**TASK GOAL**
Go through the data and copy every line in which "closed" appears.

**MATERIAL FOR THIS EXERCISE**
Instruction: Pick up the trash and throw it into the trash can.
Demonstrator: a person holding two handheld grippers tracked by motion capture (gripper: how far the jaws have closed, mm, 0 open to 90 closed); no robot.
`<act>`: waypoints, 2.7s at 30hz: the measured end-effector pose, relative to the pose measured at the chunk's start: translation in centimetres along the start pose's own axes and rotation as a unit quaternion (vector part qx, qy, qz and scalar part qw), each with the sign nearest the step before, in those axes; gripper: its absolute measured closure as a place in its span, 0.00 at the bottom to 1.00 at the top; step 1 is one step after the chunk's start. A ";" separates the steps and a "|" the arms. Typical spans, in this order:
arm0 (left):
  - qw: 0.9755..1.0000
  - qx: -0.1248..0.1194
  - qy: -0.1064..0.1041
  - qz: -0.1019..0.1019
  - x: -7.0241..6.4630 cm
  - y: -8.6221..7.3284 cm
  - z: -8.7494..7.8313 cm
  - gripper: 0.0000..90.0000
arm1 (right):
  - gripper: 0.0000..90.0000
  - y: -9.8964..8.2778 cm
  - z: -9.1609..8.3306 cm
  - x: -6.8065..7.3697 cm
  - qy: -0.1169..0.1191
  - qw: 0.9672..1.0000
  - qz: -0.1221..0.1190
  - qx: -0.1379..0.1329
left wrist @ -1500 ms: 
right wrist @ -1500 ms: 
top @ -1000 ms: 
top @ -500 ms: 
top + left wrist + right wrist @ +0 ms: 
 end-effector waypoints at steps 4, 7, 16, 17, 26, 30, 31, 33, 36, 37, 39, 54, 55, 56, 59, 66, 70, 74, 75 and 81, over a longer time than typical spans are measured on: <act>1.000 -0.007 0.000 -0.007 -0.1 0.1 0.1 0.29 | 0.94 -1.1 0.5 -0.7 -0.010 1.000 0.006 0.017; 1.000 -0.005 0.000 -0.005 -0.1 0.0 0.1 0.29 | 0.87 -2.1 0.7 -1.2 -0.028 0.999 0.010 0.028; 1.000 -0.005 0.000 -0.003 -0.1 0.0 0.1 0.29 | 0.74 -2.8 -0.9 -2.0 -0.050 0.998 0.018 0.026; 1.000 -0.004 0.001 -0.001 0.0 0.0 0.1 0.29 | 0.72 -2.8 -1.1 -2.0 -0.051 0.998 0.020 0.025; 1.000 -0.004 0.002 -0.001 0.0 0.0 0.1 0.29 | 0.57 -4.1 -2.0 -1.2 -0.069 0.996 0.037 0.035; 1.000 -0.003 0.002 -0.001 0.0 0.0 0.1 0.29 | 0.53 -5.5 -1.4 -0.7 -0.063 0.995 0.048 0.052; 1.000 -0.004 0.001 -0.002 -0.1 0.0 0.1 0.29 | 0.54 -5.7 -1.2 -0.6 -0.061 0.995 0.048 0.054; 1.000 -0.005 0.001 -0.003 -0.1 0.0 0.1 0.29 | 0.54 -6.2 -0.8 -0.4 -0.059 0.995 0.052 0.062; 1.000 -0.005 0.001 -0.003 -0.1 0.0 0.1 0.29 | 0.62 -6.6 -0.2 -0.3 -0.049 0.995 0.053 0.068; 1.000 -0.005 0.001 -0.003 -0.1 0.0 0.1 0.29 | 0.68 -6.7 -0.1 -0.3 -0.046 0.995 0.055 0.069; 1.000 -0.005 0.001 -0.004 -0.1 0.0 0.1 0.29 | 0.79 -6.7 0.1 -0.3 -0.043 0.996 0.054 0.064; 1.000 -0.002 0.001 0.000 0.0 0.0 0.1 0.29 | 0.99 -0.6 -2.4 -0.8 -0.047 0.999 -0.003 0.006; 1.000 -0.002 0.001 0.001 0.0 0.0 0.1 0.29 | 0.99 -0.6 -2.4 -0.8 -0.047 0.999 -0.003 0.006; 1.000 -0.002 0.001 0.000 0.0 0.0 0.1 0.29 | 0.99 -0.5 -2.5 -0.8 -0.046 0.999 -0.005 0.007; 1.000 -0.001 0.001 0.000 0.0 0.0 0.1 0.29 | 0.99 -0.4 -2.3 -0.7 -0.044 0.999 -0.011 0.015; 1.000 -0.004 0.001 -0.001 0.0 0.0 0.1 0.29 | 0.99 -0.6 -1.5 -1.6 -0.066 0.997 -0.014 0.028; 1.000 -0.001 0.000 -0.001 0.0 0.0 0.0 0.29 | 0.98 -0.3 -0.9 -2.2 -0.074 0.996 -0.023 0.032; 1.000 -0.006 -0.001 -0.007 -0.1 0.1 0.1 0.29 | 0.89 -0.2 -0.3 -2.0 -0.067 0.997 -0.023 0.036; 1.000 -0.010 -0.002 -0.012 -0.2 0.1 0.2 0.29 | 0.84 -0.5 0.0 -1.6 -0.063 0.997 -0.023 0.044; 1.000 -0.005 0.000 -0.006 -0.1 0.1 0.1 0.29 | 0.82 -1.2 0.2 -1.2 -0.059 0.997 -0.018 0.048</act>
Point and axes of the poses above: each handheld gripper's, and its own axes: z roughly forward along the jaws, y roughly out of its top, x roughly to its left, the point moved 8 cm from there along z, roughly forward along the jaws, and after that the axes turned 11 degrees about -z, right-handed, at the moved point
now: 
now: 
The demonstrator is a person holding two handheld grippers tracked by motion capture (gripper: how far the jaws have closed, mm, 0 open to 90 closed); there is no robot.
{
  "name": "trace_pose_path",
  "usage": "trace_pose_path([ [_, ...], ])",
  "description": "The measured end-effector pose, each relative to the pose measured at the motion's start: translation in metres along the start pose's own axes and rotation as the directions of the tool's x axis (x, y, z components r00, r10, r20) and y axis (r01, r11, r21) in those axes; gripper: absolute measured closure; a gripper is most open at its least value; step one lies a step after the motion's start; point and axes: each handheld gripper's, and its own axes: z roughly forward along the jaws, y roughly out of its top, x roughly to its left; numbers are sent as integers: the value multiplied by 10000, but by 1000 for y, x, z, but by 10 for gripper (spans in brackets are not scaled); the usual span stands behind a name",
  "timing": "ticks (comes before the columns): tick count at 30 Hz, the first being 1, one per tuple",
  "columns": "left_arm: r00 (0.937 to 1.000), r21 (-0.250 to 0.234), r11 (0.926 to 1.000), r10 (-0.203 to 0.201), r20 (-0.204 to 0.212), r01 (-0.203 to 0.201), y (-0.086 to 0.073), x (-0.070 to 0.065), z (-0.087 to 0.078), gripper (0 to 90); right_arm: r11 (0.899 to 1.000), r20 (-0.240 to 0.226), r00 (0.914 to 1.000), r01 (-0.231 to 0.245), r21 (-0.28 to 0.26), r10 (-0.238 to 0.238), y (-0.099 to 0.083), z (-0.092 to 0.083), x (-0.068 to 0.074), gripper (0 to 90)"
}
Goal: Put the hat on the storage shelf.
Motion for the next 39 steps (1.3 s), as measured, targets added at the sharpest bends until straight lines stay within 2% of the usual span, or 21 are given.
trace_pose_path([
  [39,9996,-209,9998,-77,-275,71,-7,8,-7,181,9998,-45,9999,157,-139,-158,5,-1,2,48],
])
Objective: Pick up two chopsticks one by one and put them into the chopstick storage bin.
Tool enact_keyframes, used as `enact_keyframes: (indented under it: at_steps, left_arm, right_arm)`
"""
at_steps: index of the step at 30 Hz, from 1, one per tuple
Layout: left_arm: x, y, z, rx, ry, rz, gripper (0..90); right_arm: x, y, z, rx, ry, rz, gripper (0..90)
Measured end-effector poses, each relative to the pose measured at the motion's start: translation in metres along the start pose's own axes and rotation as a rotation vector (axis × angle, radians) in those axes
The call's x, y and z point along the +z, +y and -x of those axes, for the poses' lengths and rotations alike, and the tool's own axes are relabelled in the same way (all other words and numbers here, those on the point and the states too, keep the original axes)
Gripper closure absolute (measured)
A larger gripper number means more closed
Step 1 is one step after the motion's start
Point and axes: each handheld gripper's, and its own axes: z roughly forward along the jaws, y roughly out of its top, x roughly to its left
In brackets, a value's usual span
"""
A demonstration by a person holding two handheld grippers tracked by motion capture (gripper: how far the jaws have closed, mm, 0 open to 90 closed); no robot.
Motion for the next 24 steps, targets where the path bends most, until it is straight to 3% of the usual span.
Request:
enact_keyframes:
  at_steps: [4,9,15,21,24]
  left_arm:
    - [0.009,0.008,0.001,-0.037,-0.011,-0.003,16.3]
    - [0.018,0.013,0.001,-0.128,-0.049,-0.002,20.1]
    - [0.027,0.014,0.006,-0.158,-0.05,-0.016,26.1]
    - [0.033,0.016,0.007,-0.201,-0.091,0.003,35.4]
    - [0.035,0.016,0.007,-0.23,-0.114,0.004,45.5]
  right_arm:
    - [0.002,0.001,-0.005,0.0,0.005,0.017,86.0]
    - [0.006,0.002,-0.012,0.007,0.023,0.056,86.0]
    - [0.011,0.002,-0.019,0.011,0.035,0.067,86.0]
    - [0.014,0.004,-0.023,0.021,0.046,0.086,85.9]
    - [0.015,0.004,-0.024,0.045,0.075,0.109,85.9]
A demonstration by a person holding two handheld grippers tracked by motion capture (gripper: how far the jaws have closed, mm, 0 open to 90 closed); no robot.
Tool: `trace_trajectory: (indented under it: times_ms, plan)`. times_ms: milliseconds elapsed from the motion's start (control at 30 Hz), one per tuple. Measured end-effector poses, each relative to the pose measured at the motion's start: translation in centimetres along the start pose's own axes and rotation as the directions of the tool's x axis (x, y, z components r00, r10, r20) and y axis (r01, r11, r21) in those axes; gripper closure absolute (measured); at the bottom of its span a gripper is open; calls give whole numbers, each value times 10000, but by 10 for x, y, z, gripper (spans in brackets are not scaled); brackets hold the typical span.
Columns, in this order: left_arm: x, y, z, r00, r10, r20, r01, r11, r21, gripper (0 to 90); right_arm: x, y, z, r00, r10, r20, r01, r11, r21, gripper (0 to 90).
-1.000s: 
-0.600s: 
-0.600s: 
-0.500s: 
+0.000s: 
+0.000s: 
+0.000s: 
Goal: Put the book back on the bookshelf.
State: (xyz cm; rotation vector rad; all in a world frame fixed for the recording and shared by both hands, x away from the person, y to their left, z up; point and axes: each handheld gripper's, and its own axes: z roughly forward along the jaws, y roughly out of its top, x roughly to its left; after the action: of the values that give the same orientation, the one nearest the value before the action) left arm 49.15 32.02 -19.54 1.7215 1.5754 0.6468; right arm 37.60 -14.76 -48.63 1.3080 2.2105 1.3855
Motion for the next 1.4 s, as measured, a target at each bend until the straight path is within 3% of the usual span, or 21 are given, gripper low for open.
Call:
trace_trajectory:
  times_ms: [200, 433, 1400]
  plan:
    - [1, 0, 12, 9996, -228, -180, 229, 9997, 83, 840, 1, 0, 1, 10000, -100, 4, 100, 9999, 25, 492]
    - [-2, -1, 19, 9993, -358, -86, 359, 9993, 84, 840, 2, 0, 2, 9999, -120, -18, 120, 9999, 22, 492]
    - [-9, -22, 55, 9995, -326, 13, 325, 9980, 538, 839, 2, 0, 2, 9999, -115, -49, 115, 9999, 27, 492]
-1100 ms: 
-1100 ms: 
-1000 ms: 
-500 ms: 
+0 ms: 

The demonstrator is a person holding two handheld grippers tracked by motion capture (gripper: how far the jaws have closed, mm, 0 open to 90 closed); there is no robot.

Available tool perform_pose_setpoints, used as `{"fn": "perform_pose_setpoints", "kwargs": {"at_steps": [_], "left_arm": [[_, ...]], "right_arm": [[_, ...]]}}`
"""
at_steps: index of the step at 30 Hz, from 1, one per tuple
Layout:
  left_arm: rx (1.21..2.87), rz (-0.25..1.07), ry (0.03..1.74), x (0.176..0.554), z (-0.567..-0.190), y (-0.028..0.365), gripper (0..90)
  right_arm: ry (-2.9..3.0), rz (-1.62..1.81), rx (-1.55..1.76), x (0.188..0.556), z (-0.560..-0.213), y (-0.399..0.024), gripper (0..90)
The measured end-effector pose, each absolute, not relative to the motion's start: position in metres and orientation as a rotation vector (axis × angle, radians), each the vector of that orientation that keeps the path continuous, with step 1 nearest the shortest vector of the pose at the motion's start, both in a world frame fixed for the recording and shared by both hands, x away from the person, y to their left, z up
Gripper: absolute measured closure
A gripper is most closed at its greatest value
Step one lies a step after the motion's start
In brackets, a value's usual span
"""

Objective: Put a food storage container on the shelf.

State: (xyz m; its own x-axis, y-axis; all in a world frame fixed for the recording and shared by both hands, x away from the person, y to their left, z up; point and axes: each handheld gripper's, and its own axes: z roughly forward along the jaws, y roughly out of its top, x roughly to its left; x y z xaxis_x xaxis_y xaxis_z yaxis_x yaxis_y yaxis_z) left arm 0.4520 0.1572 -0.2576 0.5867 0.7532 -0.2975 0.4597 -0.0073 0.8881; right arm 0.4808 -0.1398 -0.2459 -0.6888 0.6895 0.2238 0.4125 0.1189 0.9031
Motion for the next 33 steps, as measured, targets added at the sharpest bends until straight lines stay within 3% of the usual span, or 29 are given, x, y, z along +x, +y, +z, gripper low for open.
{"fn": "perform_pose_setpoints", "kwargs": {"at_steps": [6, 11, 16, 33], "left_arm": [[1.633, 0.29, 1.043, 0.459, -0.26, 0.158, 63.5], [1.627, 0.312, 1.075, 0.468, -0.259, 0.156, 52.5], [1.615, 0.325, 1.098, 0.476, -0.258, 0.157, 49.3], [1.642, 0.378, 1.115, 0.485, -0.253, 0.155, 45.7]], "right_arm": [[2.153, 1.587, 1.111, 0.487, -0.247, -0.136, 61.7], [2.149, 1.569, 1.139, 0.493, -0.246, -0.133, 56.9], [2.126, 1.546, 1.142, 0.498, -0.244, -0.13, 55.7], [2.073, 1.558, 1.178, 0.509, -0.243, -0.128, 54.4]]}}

**TASK SOLUTION**
Demonstrator: a person holding two handheld grippers tracked by motion capture (gripper: how far the jaws have closed, mm, 0 open to 90 closed); no robot.
The demonstrator is a person holding two handheld grippers tracked by motion capture (gripper: how far the jaws have closed, mm, 0 open to 90 closed); there is no robot.
A larger gripper number means more closed
A demonstration by a person holding two handheld grippers tracked by motion capture (gripper: how far the jaws have closed, mm, 0 open to 90 closed); no robot.
A demonstration by a person holding two handheld grippers tracked by motion capture (gripper: how far the jaws have closed, mm, 0 open to 90 closed); no robot.
The demonstrator is a person holding two handheld grippers tracked by motion capture (gripper: how far the jaws have closed, mm, 0 open to 90 closed); there is no robot.
A gripper is most closed at its greatest value

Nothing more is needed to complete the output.